A former ice skating warming shack has been turned into the trendy North Pond, a upscale seasonal gourmet restaurant that looks over the pond back to the Chicago skyline. We found a Chinese woman picking mullberries right off a tree behind the restaurant. She didn't speak English, but gladly shared her bag of bounty.

As the sun set on a hot summer day, and scullers and kayakers skimmed along Lincoln Park's canals, we ventured a few neighborhoods north to Lincoln Square, where the new Old Town School of Folk Music features on opera house-style venue with pin-drop acoustics. For a $15 cover charge, we heard three jazz guitarists perform some dazzling Brazilian pieces. A few blocks south, the Chalkboard restaurant offers a mix of menu items such as macaroni and cheese, fresh salmon and chocolate chip cookie dough egg rolls topped with chocolate ice cream and caramel sauce.

West Side: The hip 'hood Despite Greektown's big reputation, we found a few restaurants and little charm in our pass through. So we wandered around Fulton Market, a West Loop neighborhood where horse-drawn wagons have been replaced by refrigerated trucks, disbursing the city's meat and fish.

The area is punctuated with eclectic galleries, coffee shops, bars and boutiques. Our favorites: the Mars Gallery, which sits above the Jupiter Outpost coffee shop, and oysters and beer at Publican, a two-year-old tavern with long tables evoking a European beer hall.

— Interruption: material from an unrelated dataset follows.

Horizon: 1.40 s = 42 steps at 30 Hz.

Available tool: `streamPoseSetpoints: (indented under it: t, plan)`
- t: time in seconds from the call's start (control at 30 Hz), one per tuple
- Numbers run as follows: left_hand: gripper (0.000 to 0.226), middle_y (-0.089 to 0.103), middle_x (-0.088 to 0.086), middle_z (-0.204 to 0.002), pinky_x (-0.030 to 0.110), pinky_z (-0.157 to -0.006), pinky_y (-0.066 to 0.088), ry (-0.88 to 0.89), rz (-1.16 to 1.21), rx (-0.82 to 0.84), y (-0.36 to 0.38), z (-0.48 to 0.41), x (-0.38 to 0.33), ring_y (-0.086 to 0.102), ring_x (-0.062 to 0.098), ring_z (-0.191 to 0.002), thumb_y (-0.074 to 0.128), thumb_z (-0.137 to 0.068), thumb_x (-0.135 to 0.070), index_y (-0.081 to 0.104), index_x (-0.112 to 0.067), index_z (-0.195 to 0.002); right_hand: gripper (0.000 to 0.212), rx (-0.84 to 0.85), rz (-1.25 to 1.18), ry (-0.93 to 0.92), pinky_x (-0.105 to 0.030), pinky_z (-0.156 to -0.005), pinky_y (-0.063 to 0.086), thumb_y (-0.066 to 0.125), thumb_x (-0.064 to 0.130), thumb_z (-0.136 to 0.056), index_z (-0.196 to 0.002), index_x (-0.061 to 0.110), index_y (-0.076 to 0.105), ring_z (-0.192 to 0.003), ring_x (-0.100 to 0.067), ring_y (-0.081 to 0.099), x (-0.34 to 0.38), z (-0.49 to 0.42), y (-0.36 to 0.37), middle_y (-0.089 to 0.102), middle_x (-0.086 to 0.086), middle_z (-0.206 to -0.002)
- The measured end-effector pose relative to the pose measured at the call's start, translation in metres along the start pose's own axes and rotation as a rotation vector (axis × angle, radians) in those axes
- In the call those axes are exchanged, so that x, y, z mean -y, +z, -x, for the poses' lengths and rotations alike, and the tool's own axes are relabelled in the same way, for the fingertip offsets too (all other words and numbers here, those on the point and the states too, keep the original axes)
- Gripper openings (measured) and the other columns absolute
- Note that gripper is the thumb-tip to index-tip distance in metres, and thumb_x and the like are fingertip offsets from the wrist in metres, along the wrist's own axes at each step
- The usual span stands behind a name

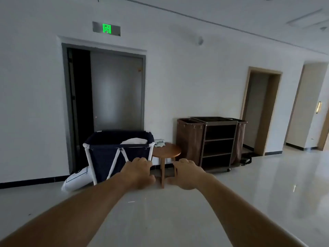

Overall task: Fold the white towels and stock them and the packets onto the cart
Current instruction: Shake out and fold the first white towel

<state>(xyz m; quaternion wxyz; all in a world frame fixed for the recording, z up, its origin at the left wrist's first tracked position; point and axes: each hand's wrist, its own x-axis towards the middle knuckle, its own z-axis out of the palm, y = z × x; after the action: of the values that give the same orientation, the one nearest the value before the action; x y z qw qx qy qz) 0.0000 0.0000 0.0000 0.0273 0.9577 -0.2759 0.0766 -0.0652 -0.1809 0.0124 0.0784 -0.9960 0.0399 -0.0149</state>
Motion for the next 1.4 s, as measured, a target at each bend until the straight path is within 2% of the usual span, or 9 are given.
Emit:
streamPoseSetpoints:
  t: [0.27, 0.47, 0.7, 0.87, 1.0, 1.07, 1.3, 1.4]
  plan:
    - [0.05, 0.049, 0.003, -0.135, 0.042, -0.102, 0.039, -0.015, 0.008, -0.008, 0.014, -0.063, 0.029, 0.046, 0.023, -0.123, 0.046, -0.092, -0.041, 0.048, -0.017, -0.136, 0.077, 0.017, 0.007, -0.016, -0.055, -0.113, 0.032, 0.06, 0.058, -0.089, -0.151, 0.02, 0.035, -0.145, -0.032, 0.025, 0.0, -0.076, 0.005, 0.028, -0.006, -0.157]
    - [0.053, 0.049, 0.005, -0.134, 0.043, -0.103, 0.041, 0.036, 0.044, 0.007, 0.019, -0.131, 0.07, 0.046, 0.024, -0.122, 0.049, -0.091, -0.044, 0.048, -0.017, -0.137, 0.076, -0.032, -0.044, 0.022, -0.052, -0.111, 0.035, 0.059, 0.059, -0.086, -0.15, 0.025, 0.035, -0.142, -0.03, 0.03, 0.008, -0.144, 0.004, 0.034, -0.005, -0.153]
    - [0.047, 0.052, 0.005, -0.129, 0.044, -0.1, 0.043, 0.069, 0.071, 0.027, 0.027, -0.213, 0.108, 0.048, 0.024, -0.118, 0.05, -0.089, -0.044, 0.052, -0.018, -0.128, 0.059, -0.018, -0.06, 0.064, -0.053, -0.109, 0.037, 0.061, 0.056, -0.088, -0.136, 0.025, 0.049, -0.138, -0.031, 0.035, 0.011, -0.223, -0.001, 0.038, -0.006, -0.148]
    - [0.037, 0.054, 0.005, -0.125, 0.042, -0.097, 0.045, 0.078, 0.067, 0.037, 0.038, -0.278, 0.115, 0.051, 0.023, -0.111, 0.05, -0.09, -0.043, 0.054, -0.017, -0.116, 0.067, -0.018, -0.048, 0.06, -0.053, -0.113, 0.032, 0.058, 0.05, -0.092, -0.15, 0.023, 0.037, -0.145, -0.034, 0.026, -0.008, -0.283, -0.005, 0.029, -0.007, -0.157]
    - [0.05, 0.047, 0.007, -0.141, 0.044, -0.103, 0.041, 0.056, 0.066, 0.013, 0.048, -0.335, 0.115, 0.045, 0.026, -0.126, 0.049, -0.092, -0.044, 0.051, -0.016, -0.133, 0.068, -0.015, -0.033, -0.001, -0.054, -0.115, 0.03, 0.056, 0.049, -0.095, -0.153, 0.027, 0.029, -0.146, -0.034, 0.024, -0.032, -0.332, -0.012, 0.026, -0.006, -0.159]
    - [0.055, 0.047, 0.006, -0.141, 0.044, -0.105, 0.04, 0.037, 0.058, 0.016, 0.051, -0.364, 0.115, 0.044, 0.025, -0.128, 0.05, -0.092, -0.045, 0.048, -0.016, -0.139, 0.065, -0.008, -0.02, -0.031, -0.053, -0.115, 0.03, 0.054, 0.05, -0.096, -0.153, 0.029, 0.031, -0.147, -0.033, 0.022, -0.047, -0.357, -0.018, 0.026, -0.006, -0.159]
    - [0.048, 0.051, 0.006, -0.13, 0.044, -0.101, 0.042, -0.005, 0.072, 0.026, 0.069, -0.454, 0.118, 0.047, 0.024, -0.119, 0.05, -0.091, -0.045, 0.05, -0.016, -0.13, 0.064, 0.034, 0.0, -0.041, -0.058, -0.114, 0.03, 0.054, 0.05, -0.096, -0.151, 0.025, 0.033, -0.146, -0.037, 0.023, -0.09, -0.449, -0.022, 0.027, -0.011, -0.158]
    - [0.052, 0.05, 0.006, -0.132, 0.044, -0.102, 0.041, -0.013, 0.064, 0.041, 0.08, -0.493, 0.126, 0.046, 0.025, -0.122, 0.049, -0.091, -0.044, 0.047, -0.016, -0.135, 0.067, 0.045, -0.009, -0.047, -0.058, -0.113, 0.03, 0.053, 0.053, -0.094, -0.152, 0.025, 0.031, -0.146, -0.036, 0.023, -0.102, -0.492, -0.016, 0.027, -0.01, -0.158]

We stumbled upon the real action west of downtown at night in Wicker Park, a once dangerous but now thriving pulse of Chicago hip 4 miles west of the Loop on the El's Blue Line. We found wine shops, hat shops, bong shops and even the Wormhole Coffee shop with a real DeLorean parked inside.

We also found our favorite Chicago restaurant: Spring, an upscale splurge built in the old Luxor bath house on North Avenue. Russian immigrants called it a schvitzbed when it opened in 1924 and, while you can still see the old white tiles, the place is now a softly lit den of calm.

Spring's seafood-laden menu reads and tastes like poetry: Barramundi/Maine lobster/potato gnocchi/sweet curry/citrus/cilantro pesto. Yes, that's one $34 entree.

Our waitress said friends of Chicago writer Nelson Algren used to pin notes for him on the bath house board when he lived in the area.

In his 1951 story, "Chicago, City on the Make," Algren summed up our weekend well: "Yet once you've come to be part of this particular patch, you'll never love another. Like loving a woman with a broken nose, you may well find lovelier lovelies. But never a lovely so real."